Cinzia sperava che, una volta ottenuto il cellulare, tutto sarebbe diventato più semplice. Ma si sbagliava! Niente social, niente chat di gruppo, niente post da condividere: il suo è un telefono diverso, senza Internet, con solo chiamate e messaggi. Anche se accanto a lei ci sono Ninfa, la sua migliore amica sempre connessa, e Fiorenzo, il suo ragazzo, confessa al suo fedele diario di sentirsi ancora una volta “tagliata fuori da tutto”: è la trama di “Alle medie senza social”, di Annalisa Strada, delle edizioni Il Battello a Vapore. La mamma della giovane protagonista non le permette di aprire un profilo e le chiede di riflettere: sarebbe disposta a far leggere a tutti il suo diario? Per capire se le interessa davvero entrare nel mondo dei social, quindi, Cinzia decide di iniziare a fare esperienza… immaginando di avere un account tutto suo! Quali foto pubblicherebbe? E che cosa scriverebbe? Un finto post al giorno la aiuterà a schiarirsi le idee. La tematica trattata e le illustrazioni di Silvia Bancora che richiamano molto i manga giapponesi rendono il libro una lettura molto adatta ai preadolescenti che vi trovate come figli o nipoti.

PER PREPARARSI AL RIENTRO A SCUOLA DI SETTEMBRE

Il ponte di Barbiana

Italia, 1950: tra i boschi del Mugello, a Barbiana, c’è una piccola scuola di montagna dove don Lorenzo Milani accoglie i ragazzi che la scuola tradizionale ha lasciato indietro. Ogni giorno Luciano cammina per un’ora e mezza attraverso il bosco per raggiungerla. Per arrivare alla scuola deve passare su un tronco appoggiato sopra un torrente: una mattina il piede scivola e Luciano cade nell’acqua gelida. È lui a bagnarsi, ma alla scuola di Barbiana si impara che il problema di uno riguarda tutti. Per don Milani quell’incidente diventa una lezione concreta: non basta studiare, bisogna imparare a cambiare le cose.

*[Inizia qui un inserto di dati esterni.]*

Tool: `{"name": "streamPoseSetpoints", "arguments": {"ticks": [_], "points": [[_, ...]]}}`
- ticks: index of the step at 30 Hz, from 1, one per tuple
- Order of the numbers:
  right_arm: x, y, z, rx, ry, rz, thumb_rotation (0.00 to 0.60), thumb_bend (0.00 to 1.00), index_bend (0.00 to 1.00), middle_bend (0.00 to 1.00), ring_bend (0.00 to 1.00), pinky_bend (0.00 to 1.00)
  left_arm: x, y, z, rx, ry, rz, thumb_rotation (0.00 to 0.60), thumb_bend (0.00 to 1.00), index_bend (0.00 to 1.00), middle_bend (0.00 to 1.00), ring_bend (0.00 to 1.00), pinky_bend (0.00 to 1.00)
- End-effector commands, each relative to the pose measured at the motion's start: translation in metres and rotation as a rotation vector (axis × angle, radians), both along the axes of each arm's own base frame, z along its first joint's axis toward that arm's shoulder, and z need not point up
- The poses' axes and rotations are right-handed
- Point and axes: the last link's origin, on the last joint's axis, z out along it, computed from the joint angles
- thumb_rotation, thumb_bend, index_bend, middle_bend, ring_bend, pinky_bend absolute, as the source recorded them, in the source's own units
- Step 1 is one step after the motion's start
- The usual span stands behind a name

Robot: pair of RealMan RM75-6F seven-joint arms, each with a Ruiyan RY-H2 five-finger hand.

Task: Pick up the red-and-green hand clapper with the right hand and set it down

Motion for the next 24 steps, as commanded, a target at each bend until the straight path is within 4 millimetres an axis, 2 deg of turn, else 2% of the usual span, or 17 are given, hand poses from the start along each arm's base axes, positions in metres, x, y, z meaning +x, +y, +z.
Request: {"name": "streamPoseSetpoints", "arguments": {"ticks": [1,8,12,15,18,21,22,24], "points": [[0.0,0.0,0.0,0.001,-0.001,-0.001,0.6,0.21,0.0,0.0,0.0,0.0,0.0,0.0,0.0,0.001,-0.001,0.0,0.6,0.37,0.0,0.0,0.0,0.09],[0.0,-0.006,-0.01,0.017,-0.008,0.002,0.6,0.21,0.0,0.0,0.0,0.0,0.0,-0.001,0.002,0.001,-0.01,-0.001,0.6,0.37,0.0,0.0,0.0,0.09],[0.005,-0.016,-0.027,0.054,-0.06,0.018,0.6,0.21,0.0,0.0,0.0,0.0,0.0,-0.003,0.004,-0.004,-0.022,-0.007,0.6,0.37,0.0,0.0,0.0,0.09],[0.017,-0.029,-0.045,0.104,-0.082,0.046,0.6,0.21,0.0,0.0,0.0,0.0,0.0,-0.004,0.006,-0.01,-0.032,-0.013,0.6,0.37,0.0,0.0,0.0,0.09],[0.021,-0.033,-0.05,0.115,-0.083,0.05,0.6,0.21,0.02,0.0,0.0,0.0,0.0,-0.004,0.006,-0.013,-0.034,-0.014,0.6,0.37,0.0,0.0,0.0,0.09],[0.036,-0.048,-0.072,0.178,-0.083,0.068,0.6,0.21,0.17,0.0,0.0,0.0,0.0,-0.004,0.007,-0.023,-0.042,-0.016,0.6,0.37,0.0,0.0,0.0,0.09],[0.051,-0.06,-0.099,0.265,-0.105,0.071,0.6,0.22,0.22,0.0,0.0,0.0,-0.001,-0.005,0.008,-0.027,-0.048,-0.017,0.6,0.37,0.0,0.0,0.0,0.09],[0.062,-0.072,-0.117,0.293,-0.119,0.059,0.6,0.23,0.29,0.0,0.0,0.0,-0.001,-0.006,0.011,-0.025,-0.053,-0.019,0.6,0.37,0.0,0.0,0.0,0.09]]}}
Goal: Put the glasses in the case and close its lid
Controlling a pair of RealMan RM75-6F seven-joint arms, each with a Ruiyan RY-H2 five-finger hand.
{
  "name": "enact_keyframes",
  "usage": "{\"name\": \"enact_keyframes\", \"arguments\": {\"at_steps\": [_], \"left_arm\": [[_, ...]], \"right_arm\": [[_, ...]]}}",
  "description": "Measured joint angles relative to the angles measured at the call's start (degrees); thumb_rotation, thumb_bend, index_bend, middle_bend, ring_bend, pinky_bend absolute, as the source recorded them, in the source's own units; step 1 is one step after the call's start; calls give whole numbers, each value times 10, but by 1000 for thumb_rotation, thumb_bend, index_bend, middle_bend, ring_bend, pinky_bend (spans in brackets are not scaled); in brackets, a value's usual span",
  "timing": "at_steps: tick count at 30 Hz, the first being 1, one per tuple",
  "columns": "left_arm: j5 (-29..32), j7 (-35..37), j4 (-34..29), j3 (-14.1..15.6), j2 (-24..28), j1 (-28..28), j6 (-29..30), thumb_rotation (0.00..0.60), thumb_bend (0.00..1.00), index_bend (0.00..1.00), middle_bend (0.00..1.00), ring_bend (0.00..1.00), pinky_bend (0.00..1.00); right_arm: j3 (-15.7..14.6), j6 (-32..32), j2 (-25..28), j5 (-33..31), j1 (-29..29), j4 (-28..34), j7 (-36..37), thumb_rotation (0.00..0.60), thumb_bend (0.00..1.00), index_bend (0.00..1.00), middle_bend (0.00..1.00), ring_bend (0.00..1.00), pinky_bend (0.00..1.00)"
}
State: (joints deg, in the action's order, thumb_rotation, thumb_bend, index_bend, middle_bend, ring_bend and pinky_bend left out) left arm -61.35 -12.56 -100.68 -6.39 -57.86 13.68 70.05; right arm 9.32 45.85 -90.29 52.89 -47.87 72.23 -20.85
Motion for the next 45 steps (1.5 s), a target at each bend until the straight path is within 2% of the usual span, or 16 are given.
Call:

Insieme ai suoi ragazzi trasforma allora l’accaduto in un percorso di responsabilità e partecipazione, finché saranno pronti ad andare in Comune a chiedere la costruzione di un ponte. Ispirato a una storia vera raccontata da Michele Gesualdi, tra i primi allievi di don Milani, “Il ponte di Barbiana”, scritto da Francesco Viliani con le delicate illustrazioni di Sara Cimarosti, racconta ai ragazzi di un’Italia in cui il diritto allo studio non era ancora per tutti: un’ottima lettura da proporre verso fine agosto per ricordare che la possibilità di andare a scuola non è scontata.